╭─ PROVIDED MATERIAL

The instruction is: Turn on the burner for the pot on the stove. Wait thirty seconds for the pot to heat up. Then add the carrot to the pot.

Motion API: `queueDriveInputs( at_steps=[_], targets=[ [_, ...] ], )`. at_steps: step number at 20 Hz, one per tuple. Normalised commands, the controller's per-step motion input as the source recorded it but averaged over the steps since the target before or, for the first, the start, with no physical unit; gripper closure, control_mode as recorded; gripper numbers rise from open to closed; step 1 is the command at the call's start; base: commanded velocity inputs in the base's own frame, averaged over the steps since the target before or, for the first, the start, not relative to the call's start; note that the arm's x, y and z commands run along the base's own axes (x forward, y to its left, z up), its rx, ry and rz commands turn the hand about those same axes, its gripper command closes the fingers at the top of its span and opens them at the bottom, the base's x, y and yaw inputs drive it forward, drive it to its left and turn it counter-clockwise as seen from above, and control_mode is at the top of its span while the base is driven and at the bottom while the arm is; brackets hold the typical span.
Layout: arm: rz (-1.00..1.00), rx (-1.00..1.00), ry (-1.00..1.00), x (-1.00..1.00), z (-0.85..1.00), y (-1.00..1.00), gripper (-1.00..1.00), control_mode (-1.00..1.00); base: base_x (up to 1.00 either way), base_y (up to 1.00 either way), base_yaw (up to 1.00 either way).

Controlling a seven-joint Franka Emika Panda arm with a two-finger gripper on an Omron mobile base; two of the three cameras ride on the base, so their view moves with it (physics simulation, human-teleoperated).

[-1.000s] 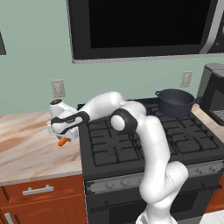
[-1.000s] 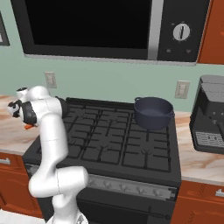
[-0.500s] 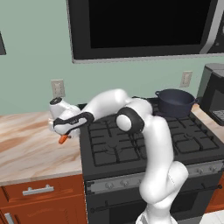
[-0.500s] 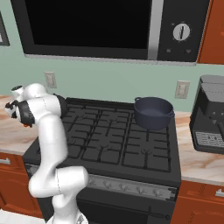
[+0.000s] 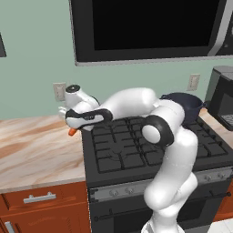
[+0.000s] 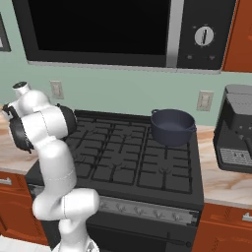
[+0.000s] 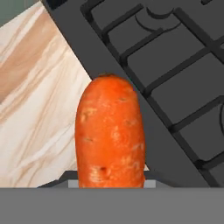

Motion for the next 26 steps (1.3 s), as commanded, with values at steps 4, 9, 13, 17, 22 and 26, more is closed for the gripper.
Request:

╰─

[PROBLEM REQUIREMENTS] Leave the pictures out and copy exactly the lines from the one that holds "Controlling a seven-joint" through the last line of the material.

[EXERCISE ANSWER]
Controlling a seven-joint Franka Emika Panda arm with a two-finger gripper on an Omron mobile base; two of the three cameras ride on the base, so their view moves with it (physics simulation, human-teleoperated).

[-1.000s] 
[-1.000s] 
[-0.500s] 
[-0.500s] 
[+0.000s] 
[+0.000s] 
[+0.000s] 

Motion for the next 26 steps (1.3 s), as commanded, with values at steps 4, 9, 13, 17, 22 and 26, more is closed for the gripper.
Request:

Output is finished, and nothing else is required.